HAPSMobile has identified post‑disaster communications, remote connectivity, and provision of data to drones and other airborne vehicles as key use‑cases of the HAPS platform, Kitahara told the webinar.

He indicated that the business has performed five test flights of its unmanned plane since 2019 (seemingly primarily over the USA), and is aiming for a commercial launch “around 2023”, albeit across a “limited” geographic area. However, it is yet to announce integration of its platform with terrestrial networks, or confirm an operator partner for full deployment — and Kitahara indicated it was keen on tying with telcos to help smooth out regulatory and other obstacles.

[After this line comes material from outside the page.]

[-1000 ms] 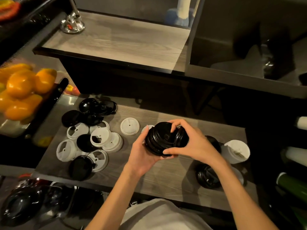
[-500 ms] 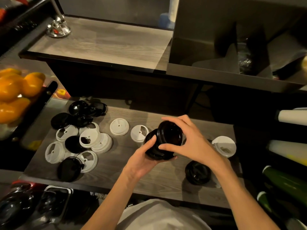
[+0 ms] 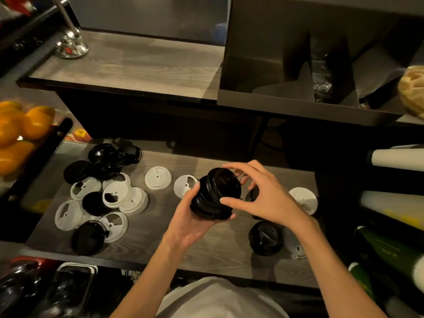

“We are not talking about a dream. We are not talking about a concept. We are talking about actual commercialisation. This is real. However, we cannot make it happen just by ourselves… We need lots of friends to make it happen.

— Kitahara.

Air grab

HAPS is one of a number of runners and riders in a developing race to become a de facto standard for airborne overlays to 5G networks — although most appear well away from proving their technology, removing regulatory barriers, and readying a full release, and it is not yet clear how operators fit into the value chain for the services they plan to support. Some of these ventures include:

  • Alphabet’s high-altitude balloon-centred Loon venture — which is working with the Telefónica Peru-backed Internet para Todos joint venture on delivering remote connectivity (Telefónicawatch, #139 and passim). It is also a further member of the HAPS Alliance and has been working to integrate its payload into HAPS fixed‑wing aircraft. The first commercial deployment of Loon’s balloon-based system took place in Kenya during April 2020.
  • As well as being a member of the HAPS Alliance, DT is the driver behind ‘Sophia’, another high‑altitude plane‑based comms venture being gestated in partnership with UK technology player Stratospheric Ventures (Deutsche Telekomwatch, #99). Its platform will be hydrogen-fuelled, as opposed to the solar-powered HAPS. Its target for operational deployment is 2024, although it has conceded it may not have a major impact on the telecoms market until much further down the line.
  • Numerous low‑earth orbit (and more traditionally positioned) satellite ventures, including the Elon Musk-founded Space Exploration Technologies and a venture called SpaceMobile, which is backed by Rakuten, Vodafone, and US‑based satellite technology player Avellan Space Technology & Science. SpaceMobile was recently reported to be in discussions with AT&T over a deal to target under‑served areas in the USA.